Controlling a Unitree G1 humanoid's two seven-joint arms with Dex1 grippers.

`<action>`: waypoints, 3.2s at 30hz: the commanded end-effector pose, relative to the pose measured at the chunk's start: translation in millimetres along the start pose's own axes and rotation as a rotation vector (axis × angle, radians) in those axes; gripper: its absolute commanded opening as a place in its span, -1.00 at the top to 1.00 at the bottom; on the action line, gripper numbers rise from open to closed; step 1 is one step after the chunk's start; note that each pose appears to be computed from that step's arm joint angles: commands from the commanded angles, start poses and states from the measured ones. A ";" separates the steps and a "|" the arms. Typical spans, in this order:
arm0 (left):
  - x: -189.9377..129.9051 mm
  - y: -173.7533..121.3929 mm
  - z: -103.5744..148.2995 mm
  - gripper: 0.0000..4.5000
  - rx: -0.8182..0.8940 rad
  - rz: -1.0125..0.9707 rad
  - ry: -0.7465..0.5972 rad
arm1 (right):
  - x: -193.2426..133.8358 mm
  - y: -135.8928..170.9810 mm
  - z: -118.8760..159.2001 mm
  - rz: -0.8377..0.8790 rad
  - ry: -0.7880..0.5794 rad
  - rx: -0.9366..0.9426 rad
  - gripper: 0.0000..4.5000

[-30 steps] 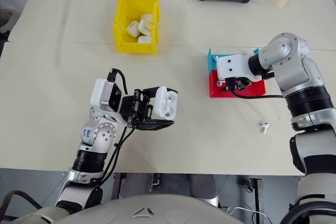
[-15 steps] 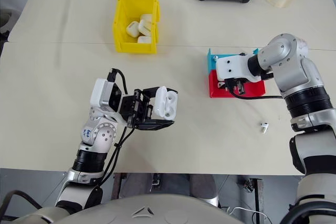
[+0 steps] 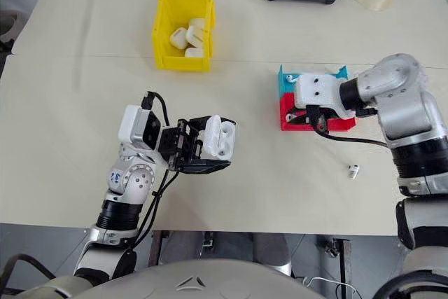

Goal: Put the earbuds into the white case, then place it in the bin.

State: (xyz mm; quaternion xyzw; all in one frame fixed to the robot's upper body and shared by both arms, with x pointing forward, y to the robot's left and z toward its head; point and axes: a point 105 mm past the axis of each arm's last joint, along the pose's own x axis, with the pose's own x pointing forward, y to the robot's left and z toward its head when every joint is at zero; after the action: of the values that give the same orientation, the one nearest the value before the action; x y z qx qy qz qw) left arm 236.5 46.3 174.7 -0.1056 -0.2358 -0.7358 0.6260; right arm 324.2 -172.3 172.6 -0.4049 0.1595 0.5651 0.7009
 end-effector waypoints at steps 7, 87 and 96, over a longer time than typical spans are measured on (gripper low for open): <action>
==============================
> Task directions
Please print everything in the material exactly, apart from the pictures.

> Result
Controlling a Unitree G1 humanoid's two seven-joint arms with Dex1 grippers.

`<action>`: waypoints, 3.2s at 30hz: the commanded end-effector pose, relative to the pose measured at the chunk's start: translation in millimetres along the start pose's own axes and rotation as a rotation vector (axis × angle, radians) in those axes; gripper: its absolute commanded opening as a place in its span, -1.00 at the top to 1.00 at the bottom; on the action line, gripper numbers rise from open to closed; step 1 is one step after the chunk's start; note that each pose appears to be computed from that step's arm joint angles: commands from the commanded angles, start poses and states from the measured ones. A ";" separates the steps and a "|" the arms. Typical spans, in this order:
arm0 (left):
  - x: -189.9377..129.9051 mm
  - y: -173.7533..121.3929 mm
  - z: -103.5744..148.2995 mm
  - gripper: 0.0000..4.5000
  - rx: -0.8182..0.8940 rad
  - rz: -1.0125..0.9707 rad
  - ry: -0.7465..0.5972 rad
arm1 (right):
  - x: -193.2426..133.8358 mm
  - y: -135.8928..170.9810 mm
  - z: -118.8760..159.2001 mm
  - rz: -0.8377..0.8790 rad
  - ry: -0.7880..0.5794 rad
  - rx: -0.9366..0.9426 rad
  - gripper: 0.0000..4.5000

[-30 steps] 
[-15 steps] 
[+0 steps] 

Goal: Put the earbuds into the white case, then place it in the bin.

State: (xyz mm; quaternion xyzw; all in one frame fixed to the robot's upper body and shared by both arms, with x pointing forward, y to the robot's left and z toward its head; point and axes: a point 105 mm past the axis of each arm's last joint, along the pose's own x axis, with the pose's own x pointing forward, y to the robot's left and z toward its head when every joint is at zero; after the action: of the values that give the same orientation, the one nearest the value before the action; x y z qx qy qz qw) left arm 236.5 46.3 174.7 -0.1056 -0.2358 -0.7358 0.6260; right arm 324.2 -172.3 172.6 -0.4049 0.1595 0.5651 0.7009
 end-effector waypoints at steps 7, 87 and 96, over a longer time than typical spans are measured on (gripper low for open): <action>

There is nothing else to the answer.